Introductory Parallel Haskell Assignment

This could be assigned after a class has reviewed the parallel tools `par` and `pseq`. Answers are in maroon. Students should have been taught a Haskell quicksort or similar program. The following code, the classic quicksort algorithm, is a refresher:

1   quicksort :: (Ord a) => [a] -> [a]
2   quicksort [ ] = [ ]
3   quicksort (x:xs) = lesser ++ x:greater
4        where   lesser = quicksort [y | y <- xs, y < x]
5                greater = quicksort [z | z <-xs, z >= x]

Briefly explain how this code function? Where is the recursive step? Why is the line quicksort [ ] = [ ] needed?

The code is a recursive quicksort. The line quicksort [ ] = [ ] is the base case, in order to prevent the recursion from going on forever. The next line, lesser ++ x:greater takes the list returned from lesser, and concatenates it with x:greater. x:greater appends x to the list returned from greater. lesser is the first recursive call. It quicksorts all data valued less than x. greater is the second recursive call. It quicksorts all data valued greater than x.

We want to end up parallelizing this code. What parts of the program can be run in parallel?

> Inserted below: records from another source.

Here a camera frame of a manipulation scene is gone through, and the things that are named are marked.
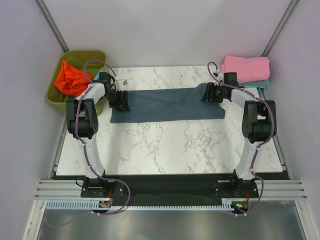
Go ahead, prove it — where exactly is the folded pink t shirt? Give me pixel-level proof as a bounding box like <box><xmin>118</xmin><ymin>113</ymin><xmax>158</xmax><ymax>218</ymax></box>
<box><xmin>219</xmin><ymin>55</ymin><xmax>270</xmax><ymax>84</ymax></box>

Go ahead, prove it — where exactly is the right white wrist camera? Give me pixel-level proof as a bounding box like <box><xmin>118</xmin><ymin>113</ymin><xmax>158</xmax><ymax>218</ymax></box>
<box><xmin>213</xmin><ymin>71</ymin><xmax>224</xmax><ymax>81</ymax></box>

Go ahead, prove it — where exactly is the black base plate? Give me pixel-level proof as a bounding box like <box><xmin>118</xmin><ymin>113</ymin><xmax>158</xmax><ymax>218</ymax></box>
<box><xmin>79</xmin><ymin>173</ymin><xmax>260</xmax><ymax>207</ymax></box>

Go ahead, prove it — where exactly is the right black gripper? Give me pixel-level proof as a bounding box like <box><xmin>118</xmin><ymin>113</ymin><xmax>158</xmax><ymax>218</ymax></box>
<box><xmin>201</xmin><ymin>82</ymin><xmax>225</xmax><ymax>104</ymax></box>

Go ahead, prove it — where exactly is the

Each quicksort call makes two recursive calls with independent sublists: lesser and greater. lesser can be evaluated in parallel with greater, at any level of the recursion because they do not share any data, and they can work independently of each other.

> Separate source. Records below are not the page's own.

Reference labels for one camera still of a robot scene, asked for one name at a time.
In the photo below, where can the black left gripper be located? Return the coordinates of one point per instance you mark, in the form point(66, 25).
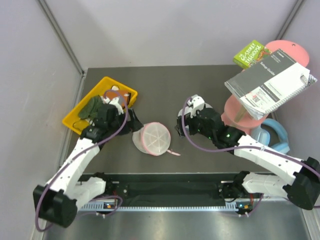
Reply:
point(133, 126)

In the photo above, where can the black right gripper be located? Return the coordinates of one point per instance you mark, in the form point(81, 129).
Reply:
point(189, 122)

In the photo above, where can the pink-zippered round laundry bag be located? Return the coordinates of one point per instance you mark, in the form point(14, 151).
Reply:
point(154, 139)

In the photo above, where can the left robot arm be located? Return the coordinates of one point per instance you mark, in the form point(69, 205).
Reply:
point(60, 199)

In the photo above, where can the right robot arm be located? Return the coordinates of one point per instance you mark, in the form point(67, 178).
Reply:
point(295, 179)

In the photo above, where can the orange bra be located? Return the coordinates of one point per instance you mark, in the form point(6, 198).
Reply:
point(123, 96)

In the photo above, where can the green bra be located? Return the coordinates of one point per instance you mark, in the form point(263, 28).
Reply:
point(89, 112)

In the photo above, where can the pink tiered stand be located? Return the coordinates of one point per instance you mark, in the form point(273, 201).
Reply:
point(235, 113)

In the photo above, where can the yellow plastic tray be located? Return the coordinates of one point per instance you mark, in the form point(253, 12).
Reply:
point(72, 119)

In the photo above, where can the blue headphones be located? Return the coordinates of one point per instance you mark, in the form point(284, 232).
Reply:
point(271, 133)

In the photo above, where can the green treehouse book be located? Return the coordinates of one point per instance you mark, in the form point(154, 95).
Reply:
point(251, 54)

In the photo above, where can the grey setup guide booklet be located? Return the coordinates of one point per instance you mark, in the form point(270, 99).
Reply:
point(270, 83)

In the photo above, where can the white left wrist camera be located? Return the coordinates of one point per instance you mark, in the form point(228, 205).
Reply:
point(116, 101)

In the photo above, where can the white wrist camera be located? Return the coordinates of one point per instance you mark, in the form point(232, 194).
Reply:
point(195, 104)
point(116, 101)

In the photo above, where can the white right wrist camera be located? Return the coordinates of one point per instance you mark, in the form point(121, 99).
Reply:
point(195, 104)

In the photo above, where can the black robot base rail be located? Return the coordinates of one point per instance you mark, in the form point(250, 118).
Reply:
point(173, 189)

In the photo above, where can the grey aluminium corner post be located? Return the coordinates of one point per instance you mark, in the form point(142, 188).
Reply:
point(60, 35)

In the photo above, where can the right aluminium corner post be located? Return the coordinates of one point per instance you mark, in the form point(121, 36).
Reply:
point(298, 4)

We now want to include the `par` function, which evaluates its left argument in parallel while moving on to its right argument. We can start by rewriting the third line of code as, quicksort (x:xs) = lesser `par` (lesser ++ x:greater). Would this successfully sort the data in parallel? Why or why not?

As it is, this line of code will not work. Remember that the right side of `par` evaluates at the same time as the left side. However, here, the right side of `par` concatenates lesser with x:greater. But the left side of par is still evaluating lesser. How can we concatenate the list returned from lesser with another list if lesser is not yet done evaluating? This code runs the risk of returning an incomplete or unsorted list.

How would we add the `pseq` function in order to successful complement the `par` function and make the program run in parallel (hint: the placement of `par` in the previous function is correct; it just needs a `pseq` to supplement it). Explain your reasoning and what happens in the code execution)?

The line should look like this: quicksort (x:xs) = lesser `par` (greater `pseq` lesser ++ x:greater) The code now successfully operates in parallel. The `par` function tells Haskell to begin evaluating lesser while moving on to the right side of its argument, which in this case is the code in the parentheses. So Haskell is evaluating lesser while moving on to (greater `pseq` lesser ++ x:greater). `pseq` on the other hand, is doing the opposite. It begins evaluating its left argument, greater, and refuses to let the code execute further until all arguments to its left are completed. This means that `pseq` guarantees that the lesser ++ x:greater concatenation cannot occur until both lesser and greater have been completely evaluated, thereby ensuring that the code comes back from its recursive calls correctly.